Es verdaderamente un misterio por qué este diseño básico se popularizó tanto, puesto que no es cómodo ni saludable para el bebé ni para quien lo lleva. El bebé cuelga de la entrepierna dentro de un armazón que no le proporciona apoyo a las piernas ni al trasero, lo cual pone una presión excesiva y perjudicial sobre la pelvis y la espalda del bebé. Además, la posición extendida de las piernas no favorece el desarrollo correcto de la articulación de la cadera y puede ocasionar displasia. En breve, el niño va incomodísimo, ya que es el equivalente a viajar colgado de la ropa interior, en calzón chino.

La persona que lleva al bebé lleva un par de correas en los hombros que se sienten mas crueles a cada paso, puesto que a diferencia de un mei tai o una mochila ergonómica, el peso no se distribuye en forma uniforme entre la cintura, los hombros y la espalda. Esto tiene como resultado que a los diez minutos la persona ya pide clemencia y jura que el bebé ya está demasiado grande para cargarlo, ya que la espalda los viene matando.

Por último, este tipo de cargador permite llevar al bebé al frente, pero encarando hacia el exterior, la cual es una posición contraindicada por una serie de razones, de las cuales hablaré en otro post. En resumen, nadie gana, ni el bebé ni el portador (ni el fabricante de los canguros porque nadie ama su producto).

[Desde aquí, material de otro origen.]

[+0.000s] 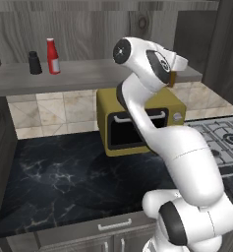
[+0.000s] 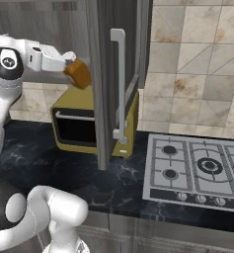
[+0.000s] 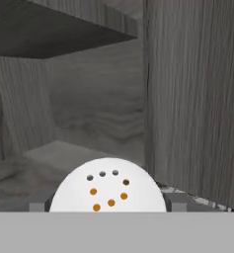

En lo personal, yo heredé un Snugli de mezclilla muy coqueto, el cual usé sólo una vez por quince minutos en los que tanto San como yo pujamos muy incómodos en un viaje al Woolworth’s, y después lo arrumbé en el closet para no volver a usarlo. Y creo que lo mismo le pasa a la gente que veo con estos canguros por la calle, pues invariablemente siempre llevan al niño ya afuera, o lo llevan colgando de cualquier modo, o van sosteniendo al pequeño por debajo porque ya no pueden ni con su alma.

En contraste, un portabebé de tela (como los rebozos, fulares, mei tais, etc) carga al niño sentado sobre su trasero, con las piernitas abiertas y levantadas para abrazar el cuerpo del portador. También proporciona un apoyo adecuado a la espalda y el cuello, así como a la cabecita de los recién nacidos. En cuanto al peso, éste queda distribuido en forma uniforme entre los hombros, la espalda y el torso bajo del portador, aminorando asi la sensación de peso sin crear puntos de presión dolorosos, lo cual permite cargar al bebé por horas sin problemas.

Me parece muy irónico que en el país que es la cuna del rebozo, el incomodísimo canguro impere por una confusión de la mercadotecnia. También es una lástima. El rebozo es una forma mucho más económica, recomendable, cómoda y –en mi opinión- hermosa de llevar contigo a tu bebé.